Wait and See — or Come and See? An Advent Response (Luke 2:15)

Luke 2:15, “So it was, when the angels had gone away from them into heaven, that the shepherds said to one another, “Let us now go to Bethlehem and see this thing that has come to pass, which the Lord has made known to us.” And they came with haste and found Mary and Joseph, and the Babe lying in a manger.”

Today, the challenge of the gospel reading is simply this, “how do you respond to the Gospel?” About this time of year as I walk the aisles of our department stores there is one phrase I hear over and over again, “Wait and see.” A young child wants the newest toy fad and pleads with his mother. Her response, “We will have to wait and see.” Although these words are a subtle copout by the parent, it is an expression of hope for the child. The parent neither confirms nor denies and hopes to diffuse the situation. The child on the other hand thinks since it’s not a “no” then there is a glimmer of hope they can wear down the parents to give in. Christmas is the day of expectation, the day of hopes realized, or shattered. “Wait and see” are the words that remind us our only power is in the asking.

How you experienced Christmas and those moments of “wait and see” as a child affect how you interpret those same words as you grow older. If “wait and see” turned out to be a pair of socks instead of a rock ’em sock ’em robot, well, your heart usually falls at the sounds of those words in your later years. So when your loved one says the doctors need to run more tests and you ask what the outcome will be you hear, “We will have to wait and see.” When you are waiting word from that job interview, everyone asks how it went and all you have to say is, “wait and see.” That loan, those hopes for graduate school, the promotion you’ve worked extra for… all “wait and see.”

Enter the angels. They come down from the starry night proclaiming something new, something you’ve been waiting for. They say that God has entered into their reality, that God has stepped into their neighborhood, that God is doing something new just around the corner. If those shepherds had been tainted by long awaited promises never fulfilled the story would have read differently. But the response of the shepherd was “let us go and see” not “let us wait and see if its true.” Herod, he waited, he skipped the six mile hike to see the Messiah. But those shepherds, those low class, simple men and women decided to go.

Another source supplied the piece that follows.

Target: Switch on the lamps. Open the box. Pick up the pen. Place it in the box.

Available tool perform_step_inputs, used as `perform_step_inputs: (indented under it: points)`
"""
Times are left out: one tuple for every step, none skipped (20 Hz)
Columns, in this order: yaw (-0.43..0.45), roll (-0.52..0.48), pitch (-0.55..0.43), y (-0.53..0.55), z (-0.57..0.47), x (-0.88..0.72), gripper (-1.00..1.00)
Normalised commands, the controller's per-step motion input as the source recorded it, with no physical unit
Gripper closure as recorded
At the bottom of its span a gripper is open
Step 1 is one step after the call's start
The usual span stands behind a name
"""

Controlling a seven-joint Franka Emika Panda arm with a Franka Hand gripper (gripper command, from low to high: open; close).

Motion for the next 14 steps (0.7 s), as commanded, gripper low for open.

My question for you today is about how you define hope. Has your hopes been dashed one too many times and you are resigned to a gloomy “wait and see?” No longer is hope that confident expectation of those children tugging on the heart strings of their parents, running down the stairs in the early morning hoping their favorite toy is wrapped and under the tree. Has your hope turned to a powerless wish or is it excited and confident expectations? How do you respond to Jesus today?

The shepherds heard and responded with a “go and see” mentality. God had broken through their everyday routine, their seemingly insignificant lives. Why would angels come to them of all people? How will these shepherds change the world? They change the world because when God beckons, they respond. They go, they see, they answer the hope in their hearts. This Christmas God is breaking through. This Advent Jesus is showing up in all our ordinary lives. This year is going to end well because God has proclaimed peace and goodwill to you in whom he is well pleased. How will you respond? When the doctors say you need more tests. When the letter never seems to come in the mail, when the “jury is out” on the big decisions of your life… will you consign yourself to their latent answers and make a wish? Will you just wait and see? Or do you believe God is working on your behalf? That God is breaking through your everyday with something spectacular bundled in lowly and ordinary wrapping? Come and see what God is doing.

Have hope that God is bringing about true peace in your life and the lives of your loved ones. Join the shepherds and seek out the King. He may not be found in the common answers and common places you might expect. This king is a child. This king is not dressed in fine silk snuggled in a warm bed surrounded by a mighty fortress. He is found in a manger, in a barn. Christ dwells in the hard to believe places. Maybe you are in a place where you think it will be hard to believe God is there. Maybe you are awaiting more bad news, maybe you are telling yourself to wish it all better, to “wait and see.” God is not in the test results, in the application you filled out, in the phone call you’ve been waiting for. Seek God out and follow the shepherd to “go and see” where God is at work.

Put your trust in Christ who will not disappoint. Have hope in God. Be confident in your hope for he will bring lasting peace to your soul. Even when the answers do not come, if your hope is in Christ you have a present peace. So often we “wait and see” with anxiety and fear. This Advent season remember that Christ has come, that Christ is come, that Jesus is called Immanuel, God with us… God with You! As you wait, wait upon Him with a heart full of faith and a mind filled with peace for your hope is founded upon the God who is breaking through your situation, breaking through the darkness. Come and see, Go and find, ask, seek and knock for Jesus is waiting to answer, to be found and to let you in.

And the shepherds said, “Let us now go to Bethlehem and see this thing that has come to pass, which the Lord has made known to us.” Do you need some peace? Do not “wait and see” if it just happens, go and seek the savior for by your response of hope shall you find peace. Amen. Amen.